During the in-depth discussion, Levitt talked about how and to what extent different museums around the world reflected a message of nationalism through their collections. One example of a museum that is more global and less nationalistic in its strategy was the Museum of World Cultures in Gothenburg, Sweden. "Actually many of their exhibits [address topics such as] global trafficking and climate change." She explained this reflected the museum's idea that museums can "[help] you become a global citizen, and that eventually creates a stronger nation."
Levitt also painted a picture of the museums she has visited across the globe. "I was in Singapore last week, [where the country] just opened the Singapore National Gallery." Levitt explained how the Museum was "curating Southeast Asia." In other words, "Anyone who wants to know about Southeast Asian art, or buy it, or study it, has to come through Singapore." This approach, she said, uses the museum "both to create a nation, and say 'look, citizens, we have a strong culture that we should be proud of' and 'look business people, and [international visitors], this is an important country that can play on the global stage in its own ways, [in fact, create] its own stage.'"

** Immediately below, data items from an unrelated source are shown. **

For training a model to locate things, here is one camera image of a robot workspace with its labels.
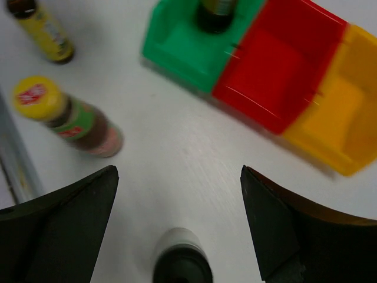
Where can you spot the aluminium front rail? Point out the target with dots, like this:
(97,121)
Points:
(16,166)

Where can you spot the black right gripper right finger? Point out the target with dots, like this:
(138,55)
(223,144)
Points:
(298,240)

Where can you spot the small yellow label bottle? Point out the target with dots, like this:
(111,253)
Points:
(43,29)

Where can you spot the yellow cap sauce bottle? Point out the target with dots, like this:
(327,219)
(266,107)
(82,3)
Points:
(79,124)

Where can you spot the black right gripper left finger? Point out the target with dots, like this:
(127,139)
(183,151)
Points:
(57,237)

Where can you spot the green plastic bin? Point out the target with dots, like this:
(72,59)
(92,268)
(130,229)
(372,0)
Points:
(174,42)

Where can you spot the red plastic bin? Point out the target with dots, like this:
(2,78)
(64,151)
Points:
(274,73)

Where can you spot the yellow plastic bin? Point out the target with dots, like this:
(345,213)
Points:
(339,126)

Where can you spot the red cap dark sauce jar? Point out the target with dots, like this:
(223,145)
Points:
(215,16)

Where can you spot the black lid spice jar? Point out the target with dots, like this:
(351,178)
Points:
(179,257)

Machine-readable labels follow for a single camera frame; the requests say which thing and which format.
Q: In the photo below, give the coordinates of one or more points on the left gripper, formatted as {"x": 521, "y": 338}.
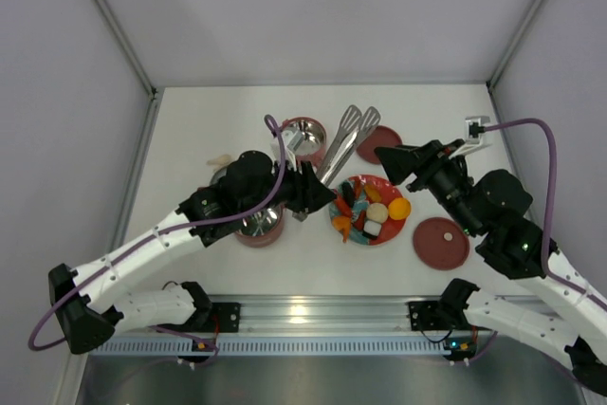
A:
{"x": 294, "y": 188}

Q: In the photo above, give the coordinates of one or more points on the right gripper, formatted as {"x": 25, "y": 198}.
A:
{"x": 425, "y": 166}

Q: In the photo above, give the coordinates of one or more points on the steel serving tongs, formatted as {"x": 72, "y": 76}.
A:
{"x": 354, "y": 128}

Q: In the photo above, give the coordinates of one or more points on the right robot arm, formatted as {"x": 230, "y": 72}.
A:
{"x": 493, "y": 208}

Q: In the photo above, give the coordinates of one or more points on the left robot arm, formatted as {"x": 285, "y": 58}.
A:
{"x": 96, "y": 301}

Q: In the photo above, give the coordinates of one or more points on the grey lunch box lid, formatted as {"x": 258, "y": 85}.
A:
{"x": 218, "y": 174}

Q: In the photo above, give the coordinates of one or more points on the red sausage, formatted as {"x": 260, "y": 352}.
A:
{"x": 342, "y": 206}

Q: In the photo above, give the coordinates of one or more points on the dark red lid far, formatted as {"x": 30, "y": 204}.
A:
{"x": 383, "y": 136}

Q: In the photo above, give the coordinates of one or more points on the dark red lid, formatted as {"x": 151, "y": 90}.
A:
{"x": 440, "y": 244}
{"x": 383, "y": 136}

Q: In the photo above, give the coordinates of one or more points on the black spiky sea cucumber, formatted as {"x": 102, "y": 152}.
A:
{"x": 348, "y": 193}

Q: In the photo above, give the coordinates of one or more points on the salmon piece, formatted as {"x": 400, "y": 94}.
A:
{"x": 341, "y": 223}

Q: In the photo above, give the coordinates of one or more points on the fried orange piece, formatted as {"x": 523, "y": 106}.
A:
{"x": 372, "y": 193}

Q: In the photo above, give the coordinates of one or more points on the orange half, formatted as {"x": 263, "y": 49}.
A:
{"x": 399, "y": 208}

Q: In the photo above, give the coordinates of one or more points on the pink steel bowl far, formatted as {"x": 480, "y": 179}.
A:
{"x": 313, "y": 145}

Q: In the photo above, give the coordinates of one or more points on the pink steel bowl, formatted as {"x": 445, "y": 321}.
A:
{"x": 262, "y": 228}
{"x": 313, "y": 145}

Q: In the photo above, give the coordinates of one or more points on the pink steel bowl near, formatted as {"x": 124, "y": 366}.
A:
{"x": 262, "y": 228}

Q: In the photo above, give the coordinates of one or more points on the red and teal plate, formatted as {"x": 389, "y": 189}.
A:
{"x": 390, "y": 229}

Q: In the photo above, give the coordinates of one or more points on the steamed bun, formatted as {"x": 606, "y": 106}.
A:
{"x": 377, "y": 212}

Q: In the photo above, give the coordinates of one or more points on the white sushi roll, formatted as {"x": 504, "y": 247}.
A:
{"x": 371, "y": 229}

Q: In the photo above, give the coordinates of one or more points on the dark red lid near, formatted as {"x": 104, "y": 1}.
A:
{"x": 440, "y": 244}

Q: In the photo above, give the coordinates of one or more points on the beige toy piece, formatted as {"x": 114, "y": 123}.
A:
{"x": 220, "y": 161}

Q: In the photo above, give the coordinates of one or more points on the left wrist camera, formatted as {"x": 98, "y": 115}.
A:
{"x": 292, "y": 142}

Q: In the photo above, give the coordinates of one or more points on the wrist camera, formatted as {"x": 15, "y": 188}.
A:
{"x": 292, "y": 142}
{"x": 474, "y": 139}

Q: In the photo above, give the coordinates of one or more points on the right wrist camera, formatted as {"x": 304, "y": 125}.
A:
{"x": 474, "y": 139}

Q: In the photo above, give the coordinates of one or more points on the aluminium rail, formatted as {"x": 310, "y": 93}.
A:
{"x": 322, "y": 315}

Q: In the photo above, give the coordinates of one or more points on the slotted cable duct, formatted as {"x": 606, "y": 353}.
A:
{"x": 276, "y": 346}

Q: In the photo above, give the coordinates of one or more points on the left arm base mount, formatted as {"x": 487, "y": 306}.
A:
{"x": 210, "y": 317}

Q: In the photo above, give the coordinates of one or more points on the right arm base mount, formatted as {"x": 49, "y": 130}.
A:
{"x": 431, "y": 315}

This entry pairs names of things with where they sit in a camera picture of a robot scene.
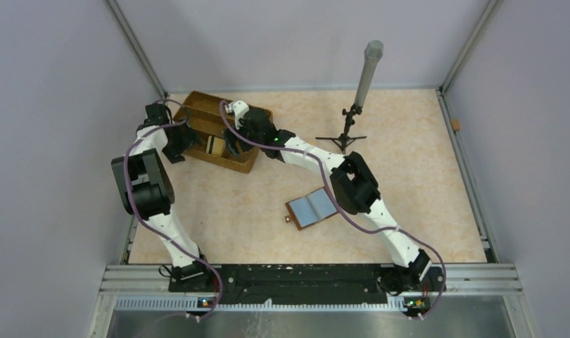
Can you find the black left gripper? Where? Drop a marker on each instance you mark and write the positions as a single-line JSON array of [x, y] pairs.
[[188, 138]]

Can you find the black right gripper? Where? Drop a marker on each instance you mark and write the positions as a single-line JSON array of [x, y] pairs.
[[231, 138]]

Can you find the woven brown divided tray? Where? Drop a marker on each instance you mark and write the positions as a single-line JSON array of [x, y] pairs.
[[203, 112]]

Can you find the gold card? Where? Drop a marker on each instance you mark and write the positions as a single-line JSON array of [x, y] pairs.
[[215, 146]]

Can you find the brown leather card holder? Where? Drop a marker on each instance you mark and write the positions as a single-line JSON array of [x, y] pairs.
[[310, 209]]

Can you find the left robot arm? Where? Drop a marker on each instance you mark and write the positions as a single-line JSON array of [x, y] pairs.
[[147, 193]]

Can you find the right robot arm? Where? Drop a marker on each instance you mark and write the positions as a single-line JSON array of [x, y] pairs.
[[348, 181]]

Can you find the black tripod stand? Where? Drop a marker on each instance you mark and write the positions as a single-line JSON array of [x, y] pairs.
[[344, 140]]

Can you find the grey tube on stand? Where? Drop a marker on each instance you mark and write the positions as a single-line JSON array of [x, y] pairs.
[[372, 55]]

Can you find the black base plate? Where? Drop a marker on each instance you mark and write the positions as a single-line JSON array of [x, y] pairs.
[[309, 284]]

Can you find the small wooden wall block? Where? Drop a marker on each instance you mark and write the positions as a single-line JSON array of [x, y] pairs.
[[455, 124]]

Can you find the aluminium frame rail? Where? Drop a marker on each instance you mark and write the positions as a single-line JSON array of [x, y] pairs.
[[145, 288]]

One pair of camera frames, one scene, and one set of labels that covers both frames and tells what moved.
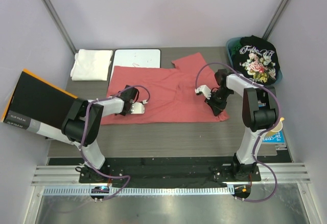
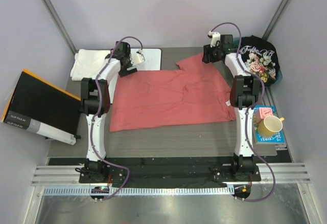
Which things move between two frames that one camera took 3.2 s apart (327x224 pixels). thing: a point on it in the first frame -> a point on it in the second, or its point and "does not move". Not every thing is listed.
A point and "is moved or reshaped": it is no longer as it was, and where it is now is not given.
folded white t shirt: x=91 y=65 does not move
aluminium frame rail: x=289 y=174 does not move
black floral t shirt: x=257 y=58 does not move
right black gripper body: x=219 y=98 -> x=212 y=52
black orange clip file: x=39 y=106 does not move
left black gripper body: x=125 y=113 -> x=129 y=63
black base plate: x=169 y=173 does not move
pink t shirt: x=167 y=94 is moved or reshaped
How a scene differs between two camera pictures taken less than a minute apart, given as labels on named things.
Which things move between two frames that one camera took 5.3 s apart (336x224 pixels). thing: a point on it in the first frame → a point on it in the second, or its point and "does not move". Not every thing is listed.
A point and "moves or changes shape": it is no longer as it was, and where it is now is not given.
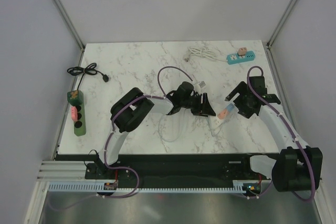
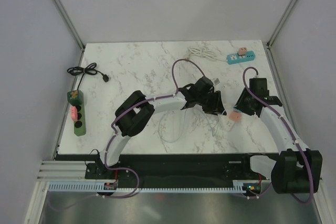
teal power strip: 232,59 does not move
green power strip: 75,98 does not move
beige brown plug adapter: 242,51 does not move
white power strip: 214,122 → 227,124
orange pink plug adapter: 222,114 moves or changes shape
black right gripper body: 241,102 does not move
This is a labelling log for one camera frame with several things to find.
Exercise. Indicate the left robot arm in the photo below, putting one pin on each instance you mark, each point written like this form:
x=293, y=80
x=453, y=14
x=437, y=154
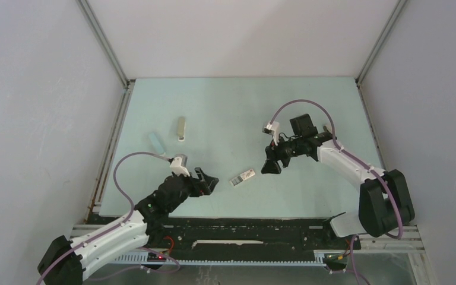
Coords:
x=72, y=261

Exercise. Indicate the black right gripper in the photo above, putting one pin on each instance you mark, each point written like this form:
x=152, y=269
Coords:
x=272, y=152

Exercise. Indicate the light blue white stapler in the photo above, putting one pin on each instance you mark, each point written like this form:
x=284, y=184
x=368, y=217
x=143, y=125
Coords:
x=156, y=143

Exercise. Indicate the aluminium frame rail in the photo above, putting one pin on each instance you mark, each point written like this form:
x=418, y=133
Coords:
x=100, y=35

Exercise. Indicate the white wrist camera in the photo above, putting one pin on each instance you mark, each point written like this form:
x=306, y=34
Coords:
x=272, y=128
x=178, y=165

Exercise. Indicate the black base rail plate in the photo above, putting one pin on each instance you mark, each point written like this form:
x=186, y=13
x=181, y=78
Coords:
x=249, y=239

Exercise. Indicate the staple box tray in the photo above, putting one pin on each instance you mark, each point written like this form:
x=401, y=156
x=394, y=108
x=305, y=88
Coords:
x=235, y=181

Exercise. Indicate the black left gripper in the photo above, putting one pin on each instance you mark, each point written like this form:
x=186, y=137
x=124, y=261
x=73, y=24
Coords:
x=207, y=184

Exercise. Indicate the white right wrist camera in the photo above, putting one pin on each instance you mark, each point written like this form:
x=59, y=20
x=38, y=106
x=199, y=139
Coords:
x=272, y=128

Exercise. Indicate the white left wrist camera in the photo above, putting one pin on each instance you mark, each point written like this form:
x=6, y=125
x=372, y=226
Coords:
x=178, y=165

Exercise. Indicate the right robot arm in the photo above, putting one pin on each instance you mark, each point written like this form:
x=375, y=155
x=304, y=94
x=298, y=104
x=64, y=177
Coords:
x=384, y=199

Levitt said museums in the United States are less likely to talk about the nation than the world, because the United States has always very much thought of itself as reflecting globalization. She explained, "For many people, Americanization means globalization, so we don’t need to go outside to learn about the world."
She also argued museums need to address a more diverse audience so that what's inside their doors reflects the reality of the their communities. "If they don’t do this, museums…risk growing irrelevant in the twenty-first century."
The BBC interview is one of the most recent examples of how Levitt's work is influencing the discourse on the future of museums and the role they play as cultural institutions. She was also cited in an Agence France-Press article on how museums are increasingly incorporating TV shows into their exhibits. Levitt's insight can be found in the New York Times opinion pages and in the National Journal, where she wrote that "Museums Must Attract Diverse Visitors or Risk Irrelevance."